_Work instructions_
The lines needed are those from the start of the records through the line holding "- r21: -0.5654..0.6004", each copied exactly.

_Entries supplied_

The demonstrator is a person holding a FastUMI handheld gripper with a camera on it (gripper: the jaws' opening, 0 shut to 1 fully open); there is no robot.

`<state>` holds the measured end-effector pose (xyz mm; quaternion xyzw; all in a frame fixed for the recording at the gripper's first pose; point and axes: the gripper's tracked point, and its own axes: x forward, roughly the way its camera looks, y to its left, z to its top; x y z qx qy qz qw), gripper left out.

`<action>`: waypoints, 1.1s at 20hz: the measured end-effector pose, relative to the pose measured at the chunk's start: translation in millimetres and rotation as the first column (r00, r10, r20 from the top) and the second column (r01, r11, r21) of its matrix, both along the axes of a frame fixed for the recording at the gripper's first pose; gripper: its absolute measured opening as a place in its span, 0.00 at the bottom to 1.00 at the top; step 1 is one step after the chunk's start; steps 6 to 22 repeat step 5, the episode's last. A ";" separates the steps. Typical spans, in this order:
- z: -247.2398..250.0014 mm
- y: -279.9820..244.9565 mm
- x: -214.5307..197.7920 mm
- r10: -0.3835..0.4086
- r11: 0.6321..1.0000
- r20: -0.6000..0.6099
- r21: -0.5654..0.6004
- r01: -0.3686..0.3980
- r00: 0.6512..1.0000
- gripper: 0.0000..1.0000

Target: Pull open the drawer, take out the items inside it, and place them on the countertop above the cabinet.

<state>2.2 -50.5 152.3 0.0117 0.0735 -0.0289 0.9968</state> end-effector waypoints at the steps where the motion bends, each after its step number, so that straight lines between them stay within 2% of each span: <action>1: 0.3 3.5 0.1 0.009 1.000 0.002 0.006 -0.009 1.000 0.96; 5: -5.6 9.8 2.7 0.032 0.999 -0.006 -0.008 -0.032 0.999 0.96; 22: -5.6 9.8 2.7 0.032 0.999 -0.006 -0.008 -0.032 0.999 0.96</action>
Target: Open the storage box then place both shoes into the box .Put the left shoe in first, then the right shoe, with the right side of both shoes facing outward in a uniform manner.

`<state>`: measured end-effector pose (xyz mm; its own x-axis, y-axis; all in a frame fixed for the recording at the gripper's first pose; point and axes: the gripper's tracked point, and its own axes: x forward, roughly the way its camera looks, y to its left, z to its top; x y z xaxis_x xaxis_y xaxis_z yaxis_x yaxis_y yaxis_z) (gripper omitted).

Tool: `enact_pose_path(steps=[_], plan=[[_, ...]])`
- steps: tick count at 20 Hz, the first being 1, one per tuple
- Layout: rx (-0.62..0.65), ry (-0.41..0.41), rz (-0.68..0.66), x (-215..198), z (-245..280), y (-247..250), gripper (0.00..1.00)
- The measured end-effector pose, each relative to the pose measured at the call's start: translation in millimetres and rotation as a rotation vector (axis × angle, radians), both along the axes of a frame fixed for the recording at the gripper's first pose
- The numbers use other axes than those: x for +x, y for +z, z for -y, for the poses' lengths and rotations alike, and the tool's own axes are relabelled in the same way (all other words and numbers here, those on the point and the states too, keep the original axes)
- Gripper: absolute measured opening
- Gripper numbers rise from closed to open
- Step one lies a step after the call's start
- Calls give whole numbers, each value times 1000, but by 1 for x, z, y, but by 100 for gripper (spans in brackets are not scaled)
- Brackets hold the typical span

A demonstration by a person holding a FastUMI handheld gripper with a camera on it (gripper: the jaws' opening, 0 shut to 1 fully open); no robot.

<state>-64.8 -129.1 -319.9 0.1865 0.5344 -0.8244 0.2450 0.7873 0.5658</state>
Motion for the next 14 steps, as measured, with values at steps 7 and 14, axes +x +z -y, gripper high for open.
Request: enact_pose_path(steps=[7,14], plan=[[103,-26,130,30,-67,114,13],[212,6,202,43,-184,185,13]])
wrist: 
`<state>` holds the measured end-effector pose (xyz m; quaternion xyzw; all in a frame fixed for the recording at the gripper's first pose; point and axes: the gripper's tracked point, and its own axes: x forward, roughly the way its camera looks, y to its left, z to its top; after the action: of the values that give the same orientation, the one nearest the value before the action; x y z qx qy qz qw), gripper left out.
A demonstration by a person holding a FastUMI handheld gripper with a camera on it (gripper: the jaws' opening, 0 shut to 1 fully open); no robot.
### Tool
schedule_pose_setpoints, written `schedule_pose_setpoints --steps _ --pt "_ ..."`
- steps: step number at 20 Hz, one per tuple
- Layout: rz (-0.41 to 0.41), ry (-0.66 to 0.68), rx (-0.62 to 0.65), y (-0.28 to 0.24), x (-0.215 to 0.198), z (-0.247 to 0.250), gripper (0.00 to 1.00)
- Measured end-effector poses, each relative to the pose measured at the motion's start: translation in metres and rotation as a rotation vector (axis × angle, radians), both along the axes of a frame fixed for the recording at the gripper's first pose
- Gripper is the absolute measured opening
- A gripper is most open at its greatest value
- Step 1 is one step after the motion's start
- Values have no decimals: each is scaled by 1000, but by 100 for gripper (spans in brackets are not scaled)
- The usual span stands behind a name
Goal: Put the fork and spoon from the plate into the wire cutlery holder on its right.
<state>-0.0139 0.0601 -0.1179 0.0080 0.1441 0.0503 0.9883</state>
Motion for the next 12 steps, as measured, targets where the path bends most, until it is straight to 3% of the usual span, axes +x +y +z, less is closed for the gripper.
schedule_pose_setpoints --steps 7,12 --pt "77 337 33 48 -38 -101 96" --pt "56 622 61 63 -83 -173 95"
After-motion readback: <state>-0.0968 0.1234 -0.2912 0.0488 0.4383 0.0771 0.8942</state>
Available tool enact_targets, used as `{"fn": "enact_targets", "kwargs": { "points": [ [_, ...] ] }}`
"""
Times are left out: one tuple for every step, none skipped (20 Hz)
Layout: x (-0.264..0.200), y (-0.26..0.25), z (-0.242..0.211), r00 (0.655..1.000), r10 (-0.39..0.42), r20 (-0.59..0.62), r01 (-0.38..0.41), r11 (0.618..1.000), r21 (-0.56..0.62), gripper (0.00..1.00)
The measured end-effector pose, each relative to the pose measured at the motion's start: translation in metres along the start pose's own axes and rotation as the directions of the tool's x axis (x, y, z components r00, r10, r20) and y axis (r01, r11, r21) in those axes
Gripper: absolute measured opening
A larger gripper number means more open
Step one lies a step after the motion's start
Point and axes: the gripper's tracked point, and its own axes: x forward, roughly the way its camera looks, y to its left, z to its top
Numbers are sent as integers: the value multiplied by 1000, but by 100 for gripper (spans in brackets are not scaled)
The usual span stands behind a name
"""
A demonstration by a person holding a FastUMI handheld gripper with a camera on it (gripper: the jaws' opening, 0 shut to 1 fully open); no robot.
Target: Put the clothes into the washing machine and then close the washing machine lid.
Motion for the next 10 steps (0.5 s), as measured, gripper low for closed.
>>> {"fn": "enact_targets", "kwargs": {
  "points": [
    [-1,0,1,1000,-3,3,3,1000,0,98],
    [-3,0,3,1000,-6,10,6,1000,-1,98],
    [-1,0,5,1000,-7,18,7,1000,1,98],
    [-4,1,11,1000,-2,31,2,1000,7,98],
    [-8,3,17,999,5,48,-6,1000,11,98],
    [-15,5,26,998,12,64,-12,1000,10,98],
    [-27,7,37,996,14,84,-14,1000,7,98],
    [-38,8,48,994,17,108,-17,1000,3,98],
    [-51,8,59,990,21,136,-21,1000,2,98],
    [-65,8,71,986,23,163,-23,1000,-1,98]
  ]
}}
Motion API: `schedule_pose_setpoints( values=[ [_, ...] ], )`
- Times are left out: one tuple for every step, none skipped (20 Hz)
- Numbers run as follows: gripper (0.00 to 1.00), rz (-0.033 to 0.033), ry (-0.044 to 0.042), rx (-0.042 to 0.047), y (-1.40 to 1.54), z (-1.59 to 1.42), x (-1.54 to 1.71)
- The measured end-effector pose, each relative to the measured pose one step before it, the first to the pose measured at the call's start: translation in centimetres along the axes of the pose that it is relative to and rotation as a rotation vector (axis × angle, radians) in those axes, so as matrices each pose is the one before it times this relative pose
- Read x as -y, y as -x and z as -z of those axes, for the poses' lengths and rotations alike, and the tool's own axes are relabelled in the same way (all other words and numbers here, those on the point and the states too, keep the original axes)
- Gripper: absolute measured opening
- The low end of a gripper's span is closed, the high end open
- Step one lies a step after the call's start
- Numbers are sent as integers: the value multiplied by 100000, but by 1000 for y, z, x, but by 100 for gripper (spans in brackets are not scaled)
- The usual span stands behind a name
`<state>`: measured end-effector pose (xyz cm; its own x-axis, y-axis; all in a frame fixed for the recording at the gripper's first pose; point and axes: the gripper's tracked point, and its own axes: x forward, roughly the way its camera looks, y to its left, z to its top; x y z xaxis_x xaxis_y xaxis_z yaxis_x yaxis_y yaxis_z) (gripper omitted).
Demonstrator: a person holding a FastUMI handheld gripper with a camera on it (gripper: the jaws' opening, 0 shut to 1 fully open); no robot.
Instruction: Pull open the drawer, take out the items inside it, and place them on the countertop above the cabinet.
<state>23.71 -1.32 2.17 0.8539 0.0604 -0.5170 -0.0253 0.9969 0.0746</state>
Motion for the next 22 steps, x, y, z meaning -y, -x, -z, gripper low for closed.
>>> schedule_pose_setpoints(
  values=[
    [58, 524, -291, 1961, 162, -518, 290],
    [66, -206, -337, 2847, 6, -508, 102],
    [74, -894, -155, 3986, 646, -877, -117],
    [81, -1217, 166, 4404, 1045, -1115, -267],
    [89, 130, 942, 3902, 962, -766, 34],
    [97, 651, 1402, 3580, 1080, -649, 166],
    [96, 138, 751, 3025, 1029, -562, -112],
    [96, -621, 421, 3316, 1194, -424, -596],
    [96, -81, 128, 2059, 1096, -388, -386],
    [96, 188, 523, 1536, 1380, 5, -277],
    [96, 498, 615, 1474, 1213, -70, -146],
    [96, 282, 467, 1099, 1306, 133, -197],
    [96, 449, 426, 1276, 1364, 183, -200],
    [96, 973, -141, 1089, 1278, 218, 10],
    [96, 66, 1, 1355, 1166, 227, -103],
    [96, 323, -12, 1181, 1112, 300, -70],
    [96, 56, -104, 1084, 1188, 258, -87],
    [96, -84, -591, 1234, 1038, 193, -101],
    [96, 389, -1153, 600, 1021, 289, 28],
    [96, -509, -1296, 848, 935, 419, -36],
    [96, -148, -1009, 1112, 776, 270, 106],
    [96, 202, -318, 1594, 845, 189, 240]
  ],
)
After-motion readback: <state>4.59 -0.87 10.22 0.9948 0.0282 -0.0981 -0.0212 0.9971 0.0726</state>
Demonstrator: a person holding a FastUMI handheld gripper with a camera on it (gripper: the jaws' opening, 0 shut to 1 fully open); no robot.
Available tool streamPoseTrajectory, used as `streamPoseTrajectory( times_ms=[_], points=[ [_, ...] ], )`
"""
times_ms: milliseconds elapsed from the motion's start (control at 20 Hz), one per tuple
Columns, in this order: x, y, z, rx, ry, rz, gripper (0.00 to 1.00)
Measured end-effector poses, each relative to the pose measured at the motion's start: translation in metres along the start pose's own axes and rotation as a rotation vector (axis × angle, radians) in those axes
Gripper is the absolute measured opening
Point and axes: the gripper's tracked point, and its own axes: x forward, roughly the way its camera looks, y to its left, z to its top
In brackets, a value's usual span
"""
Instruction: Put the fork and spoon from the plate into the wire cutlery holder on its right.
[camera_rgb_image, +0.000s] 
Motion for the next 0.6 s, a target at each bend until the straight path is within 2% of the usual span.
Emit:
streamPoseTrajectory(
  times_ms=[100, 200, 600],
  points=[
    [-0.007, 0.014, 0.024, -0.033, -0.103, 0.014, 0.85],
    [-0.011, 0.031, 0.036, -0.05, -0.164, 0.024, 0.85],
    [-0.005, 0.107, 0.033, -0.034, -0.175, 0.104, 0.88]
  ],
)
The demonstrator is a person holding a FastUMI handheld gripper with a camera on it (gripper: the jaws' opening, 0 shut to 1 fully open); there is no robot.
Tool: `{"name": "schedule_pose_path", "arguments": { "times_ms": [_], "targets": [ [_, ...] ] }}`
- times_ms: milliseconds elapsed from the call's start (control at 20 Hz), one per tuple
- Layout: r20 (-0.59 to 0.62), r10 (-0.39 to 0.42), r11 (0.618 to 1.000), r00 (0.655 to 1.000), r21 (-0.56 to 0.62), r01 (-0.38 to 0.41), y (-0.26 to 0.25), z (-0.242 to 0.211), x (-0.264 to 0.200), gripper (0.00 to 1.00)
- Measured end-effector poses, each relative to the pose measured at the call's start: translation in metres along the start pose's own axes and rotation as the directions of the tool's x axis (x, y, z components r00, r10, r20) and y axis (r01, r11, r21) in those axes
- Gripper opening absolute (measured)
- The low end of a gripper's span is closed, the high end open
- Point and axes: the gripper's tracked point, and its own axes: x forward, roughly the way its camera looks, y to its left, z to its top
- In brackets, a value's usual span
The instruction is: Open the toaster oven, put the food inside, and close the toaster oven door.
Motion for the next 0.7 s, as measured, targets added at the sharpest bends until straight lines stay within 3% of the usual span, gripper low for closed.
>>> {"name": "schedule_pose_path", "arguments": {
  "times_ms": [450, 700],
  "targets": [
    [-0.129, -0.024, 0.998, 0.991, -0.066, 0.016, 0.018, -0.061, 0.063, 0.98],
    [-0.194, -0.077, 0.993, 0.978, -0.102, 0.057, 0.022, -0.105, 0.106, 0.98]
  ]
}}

_Reply_
The demonstrator is a person holding a FastUMI handheld gripper with a camera on it (gripper: the jaws' opening, 0 shut to 1 fully open); there is no robot.

`<state>` holds the measured end-effector pose (xyz mm; quaternion xyzw; all in a frame fixed for the recording at the gripper's first pose; point and axes: the gripper's tracked point, and its own axes: x forward, roughly the way its camera looks, y to its left, z to its top; x y z qx qy qz qw), gripper left out.

`<action>`: waypoints, 1.1s at 20hz: the measured end-effector pose, relative to the pose measured at the chunk's start: translation in millimetres and rotation as the first column (r00, r10, r20 from the top) and the second column (r01, r11, r21) of its matrix, both along the axes of a frame fixed for the recording at the gripper's first pose; gripper: its absolute measured opening as a place in its span, 0.00 at the bottom to 1.00 at the top; step 1 is one step after the chunk's start; steps 6 to 22 repeat step 5, the episode's last. A ";" separates the steps. Typical spans, in this order:
- z: -247.2398..250.0014 mm
- y: -279.9820..244.9565 mm
- x: -214.5307..197.7920 mm
- r10: -0.3835..0.4086
- r11: 0.6321..1.0000
- r20: -0.6000..0.6099
- r21: -0.5654..0.6004

The exercise is done, and nothing more is needed.